Lacerba
Introibo
1. Le lunghe dimostrazioni razionali non convincono quasi mai quelli
che non son convinti prima – per quelli che son d’accordo bastano accenni,
tesi, assiomi.
2. Un pensiero che non può esser detto in poche parole non merita
d’esser detto.
3. Chi non riconosce agli uomini d’ingegno, agli inseguitori, agli
artisti il pieno diritto di contraddirsi da un giorno all’altro non è degno
di guardarli.
4. Tutto è nulla, nel mondo, tranne il genio. Le nazioni vadano in isfacelo,
crepino di dolore i popoli se ciò è necessario perché un uomo creatore viva e
vinca.
5. Le religioni, le morali, le leggi hanno la sola scusa nella fiacchezza e
canaglieria degli uomini e nel loro desiderio di star più tranquilli e di conservare
alla meglio i loro aggruppamenti. Ma c’è un piano superiore – dell’uomo
solo, intelligente e spregiudicato – in cui tutto è permesso e tutto è
legittimo. Che lo spirito almeno sia libero!
6. Libertà. Non chiediamo altro; chiediamo soltanto la condizione elementare
perché l’io spirituale possa vivere. E anche se dovessimo pagarlo
coll’imbecillità saremo liberi.
7. Arte: giustificazione del mondo – contrappeso nella bilancia tragica
dell’esistenza. Nostra ragione di essere, di accettar tutto con gioia.
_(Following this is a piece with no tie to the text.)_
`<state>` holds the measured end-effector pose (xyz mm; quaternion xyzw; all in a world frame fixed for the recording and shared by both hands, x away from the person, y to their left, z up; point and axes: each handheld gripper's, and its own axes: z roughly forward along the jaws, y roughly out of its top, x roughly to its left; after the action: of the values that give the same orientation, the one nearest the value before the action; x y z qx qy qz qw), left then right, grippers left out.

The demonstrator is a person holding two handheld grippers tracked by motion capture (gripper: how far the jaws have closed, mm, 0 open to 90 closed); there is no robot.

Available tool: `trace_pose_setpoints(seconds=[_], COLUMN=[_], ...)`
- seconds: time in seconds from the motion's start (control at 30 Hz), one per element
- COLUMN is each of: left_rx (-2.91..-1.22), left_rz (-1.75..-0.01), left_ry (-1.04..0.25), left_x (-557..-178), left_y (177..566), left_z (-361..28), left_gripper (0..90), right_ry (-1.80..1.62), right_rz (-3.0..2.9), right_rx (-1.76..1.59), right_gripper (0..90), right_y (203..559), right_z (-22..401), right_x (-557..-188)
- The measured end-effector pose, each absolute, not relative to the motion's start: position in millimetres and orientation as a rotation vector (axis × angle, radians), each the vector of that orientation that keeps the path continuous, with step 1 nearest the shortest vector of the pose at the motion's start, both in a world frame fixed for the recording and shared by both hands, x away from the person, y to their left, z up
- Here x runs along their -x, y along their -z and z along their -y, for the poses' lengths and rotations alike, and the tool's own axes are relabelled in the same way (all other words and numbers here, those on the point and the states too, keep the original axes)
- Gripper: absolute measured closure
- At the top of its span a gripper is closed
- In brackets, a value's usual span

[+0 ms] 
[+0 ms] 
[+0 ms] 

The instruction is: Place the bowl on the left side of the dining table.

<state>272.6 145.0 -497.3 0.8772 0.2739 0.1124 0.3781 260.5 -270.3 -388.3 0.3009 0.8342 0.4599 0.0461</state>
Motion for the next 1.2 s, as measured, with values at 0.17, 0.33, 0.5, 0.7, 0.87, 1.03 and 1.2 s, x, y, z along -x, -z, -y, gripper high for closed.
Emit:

8. Sappiamo troppo, comprendiamo troppo: siamo a un bivio. O ammazzarsi
– o combattere, ridere e cantare. Scegliamo questa via – per ora.
9. La vita è tremenda, spesso. Viva la vita!
10. Ogni cosa va chiamata col suo nome. Le cose di cui non si ha il coraggio
di parlare francamente dinanzi agli altri sono spesso le più importanti nella
vita di tutti.
11. Noi amiamo la verità fino al paradosso (incluso) – la vita fino al
male (incluso) – e l’arte fino alla stranezza (inclusa).
12. Di serietà e di buon senso si fa oggi un tale spreco nel mondo, che
noi siamo costretti a farne una rigorosa economia. In una società di pinzocheri
anche il cinico è necessario.
13. Noi siamo inclinati a stimare il bozzetto più della composizione, il
frammento più della statua, l’aforisma più del trattato, e il genio mancato e
disgraziato ai grand’uomini olimpici e perfetti venerati dai professori.
14. Queste pagine non hanno affatto lo scopo né di far piacere, né d’istruire,
né di risolvere con ponderatezza le più gravi questioni del mondo. Sarà
questo un foglio stonato, urtante, spiacevole e personale. Sarà uno sfogo per
nostro beneficio e per quelli che non sono del tutto rimbecilliti dagli odierni
idealismi, riformismi, umanitarismi, cristianismi e moralismi.
15. Si dirà che siamo ritardatari. Osserveremo soltanto, tanto per fare,
che la verità, secondo gli stessi razionalisti, non è soggetta al tempo e aggiungeremo
che i Sette Savi, Socrate e Gesù sono ancora un pò più vecchi dei
sofisti, di Stendhal, di Nietzsche e di altri “disertori”.
16. Lasciate ogni paura, o voi ch’entrate!